• **Exercise objective**
Transcribe the data below exactly, but only from the line containing "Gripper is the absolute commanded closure" through its final line, both included.

[Stored items from a collection]
━━━━━━━━━━━━━━━━━━━━━━━━━━━━━━

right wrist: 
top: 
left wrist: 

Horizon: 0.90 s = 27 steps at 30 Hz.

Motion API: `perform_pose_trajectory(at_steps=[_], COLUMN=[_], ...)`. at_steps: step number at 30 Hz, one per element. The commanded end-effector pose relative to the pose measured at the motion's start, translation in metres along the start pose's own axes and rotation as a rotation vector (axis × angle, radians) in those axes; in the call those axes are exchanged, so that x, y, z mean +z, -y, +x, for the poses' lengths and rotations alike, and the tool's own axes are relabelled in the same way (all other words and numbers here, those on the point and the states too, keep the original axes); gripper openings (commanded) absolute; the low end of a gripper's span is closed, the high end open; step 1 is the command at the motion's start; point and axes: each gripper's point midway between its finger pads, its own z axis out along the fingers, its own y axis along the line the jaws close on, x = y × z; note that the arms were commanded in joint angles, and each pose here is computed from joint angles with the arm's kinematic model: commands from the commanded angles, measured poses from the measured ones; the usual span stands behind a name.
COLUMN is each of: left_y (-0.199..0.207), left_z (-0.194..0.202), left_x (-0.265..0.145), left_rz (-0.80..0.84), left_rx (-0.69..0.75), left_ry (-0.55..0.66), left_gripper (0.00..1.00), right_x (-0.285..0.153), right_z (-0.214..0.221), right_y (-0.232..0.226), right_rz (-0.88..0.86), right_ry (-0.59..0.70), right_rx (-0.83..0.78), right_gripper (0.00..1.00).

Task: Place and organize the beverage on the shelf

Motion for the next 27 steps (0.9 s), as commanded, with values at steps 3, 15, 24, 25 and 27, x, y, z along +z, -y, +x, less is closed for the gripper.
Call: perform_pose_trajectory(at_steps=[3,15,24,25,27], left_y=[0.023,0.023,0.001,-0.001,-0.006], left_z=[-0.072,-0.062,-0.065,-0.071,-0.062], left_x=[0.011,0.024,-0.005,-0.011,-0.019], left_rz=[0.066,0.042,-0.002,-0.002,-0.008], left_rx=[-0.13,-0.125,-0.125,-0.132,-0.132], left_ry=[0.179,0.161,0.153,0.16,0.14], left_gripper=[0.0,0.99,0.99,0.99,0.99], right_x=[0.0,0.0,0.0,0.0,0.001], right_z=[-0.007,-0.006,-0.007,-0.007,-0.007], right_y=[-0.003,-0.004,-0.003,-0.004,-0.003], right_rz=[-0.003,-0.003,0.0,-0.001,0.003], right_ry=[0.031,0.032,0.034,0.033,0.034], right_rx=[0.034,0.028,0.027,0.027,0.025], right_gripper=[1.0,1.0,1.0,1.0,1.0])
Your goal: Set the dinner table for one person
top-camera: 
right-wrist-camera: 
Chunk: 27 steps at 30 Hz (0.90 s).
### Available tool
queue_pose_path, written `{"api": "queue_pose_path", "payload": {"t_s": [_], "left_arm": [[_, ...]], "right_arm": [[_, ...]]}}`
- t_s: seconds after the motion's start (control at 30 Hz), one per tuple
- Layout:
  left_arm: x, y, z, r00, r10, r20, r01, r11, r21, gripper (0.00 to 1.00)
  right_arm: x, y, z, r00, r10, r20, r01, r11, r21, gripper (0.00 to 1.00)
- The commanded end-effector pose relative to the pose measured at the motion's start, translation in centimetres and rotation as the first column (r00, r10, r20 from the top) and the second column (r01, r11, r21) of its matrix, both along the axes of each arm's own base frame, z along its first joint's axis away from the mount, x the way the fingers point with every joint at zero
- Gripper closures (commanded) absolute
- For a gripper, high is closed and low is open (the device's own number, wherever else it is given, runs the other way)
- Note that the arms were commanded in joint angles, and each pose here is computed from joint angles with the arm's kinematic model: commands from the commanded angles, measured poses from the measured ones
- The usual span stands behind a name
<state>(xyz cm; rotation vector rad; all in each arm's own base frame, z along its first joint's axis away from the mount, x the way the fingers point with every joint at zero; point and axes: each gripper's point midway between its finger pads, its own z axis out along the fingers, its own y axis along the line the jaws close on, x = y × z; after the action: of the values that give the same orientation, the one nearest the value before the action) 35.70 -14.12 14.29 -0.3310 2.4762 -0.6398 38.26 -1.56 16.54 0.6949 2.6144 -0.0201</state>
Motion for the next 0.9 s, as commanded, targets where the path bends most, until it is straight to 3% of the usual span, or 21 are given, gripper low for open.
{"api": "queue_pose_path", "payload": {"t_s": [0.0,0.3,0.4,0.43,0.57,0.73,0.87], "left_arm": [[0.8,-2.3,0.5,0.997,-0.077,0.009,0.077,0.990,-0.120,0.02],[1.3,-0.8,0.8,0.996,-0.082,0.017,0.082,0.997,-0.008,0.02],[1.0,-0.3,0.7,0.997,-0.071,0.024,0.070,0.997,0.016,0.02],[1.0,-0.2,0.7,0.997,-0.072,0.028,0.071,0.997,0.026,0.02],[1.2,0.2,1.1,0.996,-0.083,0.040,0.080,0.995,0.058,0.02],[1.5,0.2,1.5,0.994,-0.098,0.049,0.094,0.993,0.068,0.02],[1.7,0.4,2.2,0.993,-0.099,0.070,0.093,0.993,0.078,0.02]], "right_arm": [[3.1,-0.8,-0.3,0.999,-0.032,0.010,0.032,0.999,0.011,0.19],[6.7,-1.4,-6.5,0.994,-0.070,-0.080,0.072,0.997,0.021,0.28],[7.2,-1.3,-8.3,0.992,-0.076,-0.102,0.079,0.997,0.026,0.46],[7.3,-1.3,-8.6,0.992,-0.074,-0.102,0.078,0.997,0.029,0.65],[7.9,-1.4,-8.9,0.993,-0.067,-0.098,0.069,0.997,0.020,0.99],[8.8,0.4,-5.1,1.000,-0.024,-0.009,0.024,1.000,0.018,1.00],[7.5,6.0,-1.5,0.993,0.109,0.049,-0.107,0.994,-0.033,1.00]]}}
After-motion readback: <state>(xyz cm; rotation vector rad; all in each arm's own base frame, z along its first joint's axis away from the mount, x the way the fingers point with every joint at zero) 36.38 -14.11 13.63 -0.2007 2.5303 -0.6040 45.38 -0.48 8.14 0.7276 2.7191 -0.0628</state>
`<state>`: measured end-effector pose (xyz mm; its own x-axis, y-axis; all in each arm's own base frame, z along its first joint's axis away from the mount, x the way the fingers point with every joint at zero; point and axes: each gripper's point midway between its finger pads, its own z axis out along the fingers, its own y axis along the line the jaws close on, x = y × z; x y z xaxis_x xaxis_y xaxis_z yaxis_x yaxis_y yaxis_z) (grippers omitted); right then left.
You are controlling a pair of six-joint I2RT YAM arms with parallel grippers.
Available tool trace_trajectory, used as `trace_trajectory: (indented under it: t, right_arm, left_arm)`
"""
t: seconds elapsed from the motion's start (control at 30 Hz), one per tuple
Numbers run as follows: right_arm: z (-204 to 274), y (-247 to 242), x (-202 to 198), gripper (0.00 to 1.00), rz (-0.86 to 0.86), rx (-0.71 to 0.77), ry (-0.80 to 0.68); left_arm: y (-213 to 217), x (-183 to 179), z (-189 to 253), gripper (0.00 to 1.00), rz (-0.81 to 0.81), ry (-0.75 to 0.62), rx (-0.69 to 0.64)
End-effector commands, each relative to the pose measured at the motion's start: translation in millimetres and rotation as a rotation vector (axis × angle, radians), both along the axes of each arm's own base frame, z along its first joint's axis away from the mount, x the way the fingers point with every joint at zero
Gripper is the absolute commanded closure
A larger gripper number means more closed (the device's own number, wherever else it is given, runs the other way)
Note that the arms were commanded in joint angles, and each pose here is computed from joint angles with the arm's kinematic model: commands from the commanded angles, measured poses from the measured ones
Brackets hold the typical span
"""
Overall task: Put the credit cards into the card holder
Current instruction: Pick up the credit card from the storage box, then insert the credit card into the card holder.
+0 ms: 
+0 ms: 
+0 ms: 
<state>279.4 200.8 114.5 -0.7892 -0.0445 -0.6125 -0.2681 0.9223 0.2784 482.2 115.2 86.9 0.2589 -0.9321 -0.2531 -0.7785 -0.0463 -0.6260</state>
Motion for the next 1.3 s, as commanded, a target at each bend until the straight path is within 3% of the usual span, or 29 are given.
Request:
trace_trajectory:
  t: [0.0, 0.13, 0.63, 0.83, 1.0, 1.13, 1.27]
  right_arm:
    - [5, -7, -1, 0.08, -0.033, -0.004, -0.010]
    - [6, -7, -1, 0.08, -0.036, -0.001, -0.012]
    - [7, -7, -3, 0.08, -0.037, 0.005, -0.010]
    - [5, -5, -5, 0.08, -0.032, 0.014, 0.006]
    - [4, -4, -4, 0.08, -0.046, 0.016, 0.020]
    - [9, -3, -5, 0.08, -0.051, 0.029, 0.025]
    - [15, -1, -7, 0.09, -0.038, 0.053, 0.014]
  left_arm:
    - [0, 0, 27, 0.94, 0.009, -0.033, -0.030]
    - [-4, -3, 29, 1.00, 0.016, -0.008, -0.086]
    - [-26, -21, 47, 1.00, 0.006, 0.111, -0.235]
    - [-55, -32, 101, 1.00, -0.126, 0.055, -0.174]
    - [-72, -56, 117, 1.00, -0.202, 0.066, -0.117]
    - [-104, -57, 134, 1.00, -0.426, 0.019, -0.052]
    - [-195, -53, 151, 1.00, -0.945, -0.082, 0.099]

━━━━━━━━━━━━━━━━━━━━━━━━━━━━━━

• **Output of the task**
Gripper is the absolute commanded closure
A larger gripper number means more closed (the device's own number, wherever else it is given, runs the other way)
Note that the arms were commanded in joint angles, and each pose here is computed from joint angles with the arm's kinematic model: commands from the commanded angles, measured poses from the measured ones
Brackets hold the typical span
"""
Overall task: Put the credit cards into the card holder
Current instruction: Pick up the credit card from the storage box, then insert the credit card into the card holder.
+0 ms: 
+0 ms: 
+0 ms: 
<state>279.4 200.8 114.5 -0.7892 -0.0445 -0.6125 -0.2681 0.9223 0.2784 482.2 115.2 86.9 0.2589 -0.9321 -0.2531 -0.7785 -0.0463 -0.6260</state>
Motion for the next 1.3 s, as commanded, a target at each bend until the straight path is within 3% of the usual span, or 29 are given.
Request:
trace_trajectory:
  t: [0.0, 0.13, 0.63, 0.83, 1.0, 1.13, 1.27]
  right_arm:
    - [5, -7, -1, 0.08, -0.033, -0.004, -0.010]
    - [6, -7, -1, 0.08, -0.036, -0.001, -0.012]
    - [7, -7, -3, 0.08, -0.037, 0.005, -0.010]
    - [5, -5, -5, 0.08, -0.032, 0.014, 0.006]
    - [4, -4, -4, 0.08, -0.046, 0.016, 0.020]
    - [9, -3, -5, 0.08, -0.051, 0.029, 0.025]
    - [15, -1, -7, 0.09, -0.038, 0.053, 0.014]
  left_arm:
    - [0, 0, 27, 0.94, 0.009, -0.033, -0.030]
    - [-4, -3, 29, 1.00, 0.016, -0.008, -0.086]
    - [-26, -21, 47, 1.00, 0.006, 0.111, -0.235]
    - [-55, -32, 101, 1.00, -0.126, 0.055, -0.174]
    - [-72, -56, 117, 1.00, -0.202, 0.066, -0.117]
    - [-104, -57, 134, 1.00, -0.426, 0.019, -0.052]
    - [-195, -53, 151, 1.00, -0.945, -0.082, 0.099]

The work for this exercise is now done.